_Description of the task_
If a line in the entries below holds the string "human", copy it.

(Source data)

++++

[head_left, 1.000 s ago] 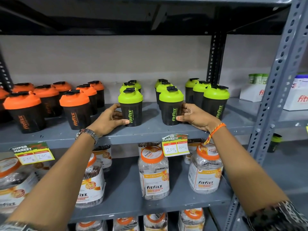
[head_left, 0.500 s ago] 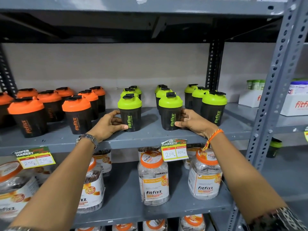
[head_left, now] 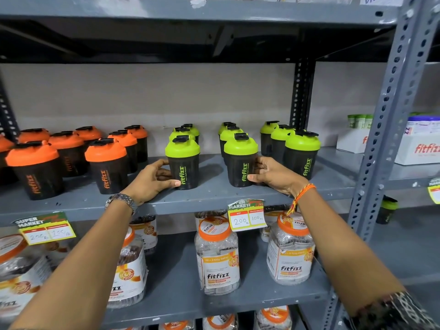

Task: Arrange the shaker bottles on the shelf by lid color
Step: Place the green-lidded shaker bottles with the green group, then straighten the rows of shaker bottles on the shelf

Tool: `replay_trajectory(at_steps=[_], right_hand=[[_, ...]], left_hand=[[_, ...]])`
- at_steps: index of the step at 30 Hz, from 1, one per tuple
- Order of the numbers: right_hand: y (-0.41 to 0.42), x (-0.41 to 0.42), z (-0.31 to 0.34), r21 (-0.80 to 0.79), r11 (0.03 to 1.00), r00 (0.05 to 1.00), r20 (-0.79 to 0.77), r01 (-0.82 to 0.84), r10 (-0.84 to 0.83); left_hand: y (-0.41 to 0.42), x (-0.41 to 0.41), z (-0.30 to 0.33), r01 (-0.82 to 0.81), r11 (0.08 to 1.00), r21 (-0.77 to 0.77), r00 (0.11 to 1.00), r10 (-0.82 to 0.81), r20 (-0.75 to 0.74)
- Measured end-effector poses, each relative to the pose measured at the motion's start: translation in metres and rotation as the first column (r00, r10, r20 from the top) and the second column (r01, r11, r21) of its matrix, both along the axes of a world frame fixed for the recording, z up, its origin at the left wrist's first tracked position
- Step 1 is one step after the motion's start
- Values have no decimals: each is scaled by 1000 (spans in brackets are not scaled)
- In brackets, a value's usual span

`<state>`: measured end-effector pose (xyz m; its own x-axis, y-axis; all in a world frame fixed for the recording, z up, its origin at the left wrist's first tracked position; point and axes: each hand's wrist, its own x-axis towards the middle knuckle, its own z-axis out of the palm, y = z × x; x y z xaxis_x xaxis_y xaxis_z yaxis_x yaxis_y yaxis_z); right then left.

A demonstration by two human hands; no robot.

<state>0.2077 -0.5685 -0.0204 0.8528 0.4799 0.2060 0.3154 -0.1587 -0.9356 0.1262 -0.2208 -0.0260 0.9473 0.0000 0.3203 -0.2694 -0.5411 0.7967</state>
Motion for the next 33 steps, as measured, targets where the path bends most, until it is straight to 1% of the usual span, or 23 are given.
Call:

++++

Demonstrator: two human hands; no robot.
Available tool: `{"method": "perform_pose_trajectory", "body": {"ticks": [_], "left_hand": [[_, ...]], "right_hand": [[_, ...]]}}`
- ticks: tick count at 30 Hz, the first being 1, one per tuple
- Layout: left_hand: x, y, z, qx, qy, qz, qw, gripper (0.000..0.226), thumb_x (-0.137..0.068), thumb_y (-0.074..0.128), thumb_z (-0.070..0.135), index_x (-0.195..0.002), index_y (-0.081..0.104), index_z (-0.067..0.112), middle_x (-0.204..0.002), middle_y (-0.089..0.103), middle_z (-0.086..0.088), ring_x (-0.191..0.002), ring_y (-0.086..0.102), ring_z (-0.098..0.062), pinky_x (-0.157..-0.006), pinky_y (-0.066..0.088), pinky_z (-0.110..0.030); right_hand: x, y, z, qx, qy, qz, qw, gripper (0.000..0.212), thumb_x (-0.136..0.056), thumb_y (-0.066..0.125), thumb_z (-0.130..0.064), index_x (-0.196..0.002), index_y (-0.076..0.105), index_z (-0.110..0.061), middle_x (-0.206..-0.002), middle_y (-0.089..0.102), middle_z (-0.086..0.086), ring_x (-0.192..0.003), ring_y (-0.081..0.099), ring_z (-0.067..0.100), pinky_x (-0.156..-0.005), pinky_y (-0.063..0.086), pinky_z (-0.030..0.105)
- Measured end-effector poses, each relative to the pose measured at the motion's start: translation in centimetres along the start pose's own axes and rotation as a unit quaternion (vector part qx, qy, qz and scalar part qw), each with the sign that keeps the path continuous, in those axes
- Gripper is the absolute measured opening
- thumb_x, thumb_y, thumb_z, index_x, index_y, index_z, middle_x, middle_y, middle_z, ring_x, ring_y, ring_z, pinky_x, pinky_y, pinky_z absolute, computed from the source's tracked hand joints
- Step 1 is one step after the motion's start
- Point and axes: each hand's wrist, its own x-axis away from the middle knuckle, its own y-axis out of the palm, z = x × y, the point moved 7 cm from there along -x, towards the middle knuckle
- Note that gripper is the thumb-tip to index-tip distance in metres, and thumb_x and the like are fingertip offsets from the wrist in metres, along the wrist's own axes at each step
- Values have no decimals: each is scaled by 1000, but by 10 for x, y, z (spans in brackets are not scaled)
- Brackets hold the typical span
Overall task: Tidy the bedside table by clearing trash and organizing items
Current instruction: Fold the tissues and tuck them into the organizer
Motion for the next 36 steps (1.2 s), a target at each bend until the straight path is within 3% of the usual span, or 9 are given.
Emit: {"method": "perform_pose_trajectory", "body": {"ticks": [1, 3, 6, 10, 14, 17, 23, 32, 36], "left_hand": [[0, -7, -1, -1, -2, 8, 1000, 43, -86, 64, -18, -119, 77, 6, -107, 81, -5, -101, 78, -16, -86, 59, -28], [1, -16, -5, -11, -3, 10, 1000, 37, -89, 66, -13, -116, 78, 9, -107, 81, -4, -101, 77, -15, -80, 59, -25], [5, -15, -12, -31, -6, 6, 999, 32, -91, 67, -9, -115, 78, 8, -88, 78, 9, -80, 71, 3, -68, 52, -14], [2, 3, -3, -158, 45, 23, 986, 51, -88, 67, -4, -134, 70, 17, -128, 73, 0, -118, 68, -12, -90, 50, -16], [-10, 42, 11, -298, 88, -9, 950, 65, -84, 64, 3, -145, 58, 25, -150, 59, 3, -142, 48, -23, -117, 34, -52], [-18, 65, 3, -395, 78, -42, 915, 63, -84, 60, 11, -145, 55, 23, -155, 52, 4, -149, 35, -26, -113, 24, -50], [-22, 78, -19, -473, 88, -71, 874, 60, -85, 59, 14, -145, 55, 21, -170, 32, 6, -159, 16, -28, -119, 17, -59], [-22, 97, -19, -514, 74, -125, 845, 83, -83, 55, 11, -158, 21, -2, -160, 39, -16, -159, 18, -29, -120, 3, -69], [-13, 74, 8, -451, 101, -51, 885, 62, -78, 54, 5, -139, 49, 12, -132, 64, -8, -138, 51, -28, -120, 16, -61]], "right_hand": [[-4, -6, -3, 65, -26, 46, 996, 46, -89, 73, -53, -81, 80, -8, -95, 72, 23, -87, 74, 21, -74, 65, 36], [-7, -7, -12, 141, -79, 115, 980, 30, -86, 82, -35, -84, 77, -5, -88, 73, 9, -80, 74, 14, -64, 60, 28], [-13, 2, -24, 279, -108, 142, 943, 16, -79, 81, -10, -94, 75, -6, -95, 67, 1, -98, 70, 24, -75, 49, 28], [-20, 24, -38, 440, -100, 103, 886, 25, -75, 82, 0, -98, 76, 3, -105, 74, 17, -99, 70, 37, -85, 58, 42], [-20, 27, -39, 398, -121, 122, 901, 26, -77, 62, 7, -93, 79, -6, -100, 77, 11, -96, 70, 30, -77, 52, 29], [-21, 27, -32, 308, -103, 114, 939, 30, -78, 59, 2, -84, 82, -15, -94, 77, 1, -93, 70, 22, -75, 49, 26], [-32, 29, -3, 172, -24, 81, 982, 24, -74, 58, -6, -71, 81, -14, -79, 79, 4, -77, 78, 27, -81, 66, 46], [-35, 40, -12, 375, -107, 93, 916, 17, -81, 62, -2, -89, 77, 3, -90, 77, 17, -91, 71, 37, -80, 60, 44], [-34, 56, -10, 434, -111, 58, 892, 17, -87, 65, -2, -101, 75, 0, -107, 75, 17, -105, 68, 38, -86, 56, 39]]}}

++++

_Task solution_
A demonstration by two human hands; no robot.
Demonstrator: two human hands; no robot.

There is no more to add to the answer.